::: RECORDS FOR THE EXERCISE :::
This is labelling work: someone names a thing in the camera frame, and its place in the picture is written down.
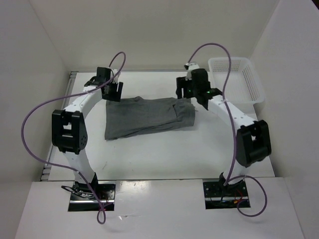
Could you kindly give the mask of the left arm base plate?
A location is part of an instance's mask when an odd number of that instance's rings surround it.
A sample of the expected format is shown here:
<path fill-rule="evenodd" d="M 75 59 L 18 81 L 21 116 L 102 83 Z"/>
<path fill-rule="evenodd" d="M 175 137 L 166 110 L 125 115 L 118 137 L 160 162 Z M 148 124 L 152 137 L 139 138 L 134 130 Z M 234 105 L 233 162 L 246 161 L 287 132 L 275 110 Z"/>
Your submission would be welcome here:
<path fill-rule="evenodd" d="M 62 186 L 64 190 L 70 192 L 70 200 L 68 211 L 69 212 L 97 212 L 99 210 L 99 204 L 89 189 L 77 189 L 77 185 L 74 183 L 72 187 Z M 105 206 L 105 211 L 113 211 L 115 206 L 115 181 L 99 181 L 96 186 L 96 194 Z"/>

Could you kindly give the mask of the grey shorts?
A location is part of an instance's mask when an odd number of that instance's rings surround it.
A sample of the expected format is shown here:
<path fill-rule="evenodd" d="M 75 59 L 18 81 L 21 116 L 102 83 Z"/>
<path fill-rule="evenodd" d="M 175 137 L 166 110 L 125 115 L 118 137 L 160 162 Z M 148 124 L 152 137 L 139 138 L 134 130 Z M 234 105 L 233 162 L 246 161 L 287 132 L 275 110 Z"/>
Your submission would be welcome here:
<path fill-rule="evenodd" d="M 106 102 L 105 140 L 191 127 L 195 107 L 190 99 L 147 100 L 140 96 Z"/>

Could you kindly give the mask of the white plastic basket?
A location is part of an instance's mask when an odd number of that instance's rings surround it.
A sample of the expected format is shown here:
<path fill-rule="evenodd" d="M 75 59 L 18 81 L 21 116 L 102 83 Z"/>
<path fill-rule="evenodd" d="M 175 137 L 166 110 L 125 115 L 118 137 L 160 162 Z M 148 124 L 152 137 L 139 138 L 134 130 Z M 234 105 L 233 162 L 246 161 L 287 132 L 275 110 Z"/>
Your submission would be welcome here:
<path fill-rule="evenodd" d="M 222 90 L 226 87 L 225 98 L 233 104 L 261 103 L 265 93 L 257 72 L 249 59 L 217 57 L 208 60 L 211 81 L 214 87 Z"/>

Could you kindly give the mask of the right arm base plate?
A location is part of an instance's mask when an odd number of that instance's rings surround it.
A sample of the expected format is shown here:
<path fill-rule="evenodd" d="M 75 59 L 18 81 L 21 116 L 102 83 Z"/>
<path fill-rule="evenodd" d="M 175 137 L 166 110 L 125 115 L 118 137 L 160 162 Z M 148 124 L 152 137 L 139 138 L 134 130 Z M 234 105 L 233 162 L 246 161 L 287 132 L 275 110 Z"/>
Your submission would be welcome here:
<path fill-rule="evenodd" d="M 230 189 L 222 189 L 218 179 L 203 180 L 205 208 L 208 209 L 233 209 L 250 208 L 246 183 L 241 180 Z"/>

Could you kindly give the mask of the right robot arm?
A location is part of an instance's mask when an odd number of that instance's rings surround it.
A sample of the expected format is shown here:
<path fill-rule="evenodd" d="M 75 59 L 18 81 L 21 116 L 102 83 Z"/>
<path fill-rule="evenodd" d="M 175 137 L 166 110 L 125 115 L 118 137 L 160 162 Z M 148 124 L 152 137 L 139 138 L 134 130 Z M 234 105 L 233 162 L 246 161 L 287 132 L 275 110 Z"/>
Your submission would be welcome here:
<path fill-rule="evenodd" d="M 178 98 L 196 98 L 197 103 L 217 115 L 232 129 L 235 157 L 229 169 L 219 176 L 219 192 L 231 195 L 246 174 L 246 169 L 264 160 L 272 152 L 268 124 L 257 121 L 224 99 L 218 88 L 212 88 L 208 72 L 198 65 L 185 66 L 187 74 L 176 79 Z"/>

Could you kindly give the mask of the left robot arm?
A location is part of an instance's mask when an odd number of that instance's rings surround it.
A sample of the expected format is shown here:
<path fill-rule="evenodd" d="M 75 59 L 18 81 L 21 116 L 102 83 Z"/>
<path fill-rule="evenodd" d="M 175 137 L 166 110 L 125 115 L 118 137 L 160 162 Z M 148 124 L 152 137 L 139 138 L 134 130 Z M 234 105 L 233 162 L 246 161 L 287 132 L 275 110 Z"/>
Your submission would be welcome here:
:::
ASSIGNMENT — If a line in the material above contains "Could", show that line.

FINISHED EXERCISE —
Could you kindly give the mask of the left arm base plate?
Could you kindly give the mask of the grey shorts?
Could you kindly give the mask of the white plastic basket?
Could you kindly give the mask of the right arm base plate?
Could you kindly give the mask of the right robot arm?
Could you kindly give the mask of the left robot arm?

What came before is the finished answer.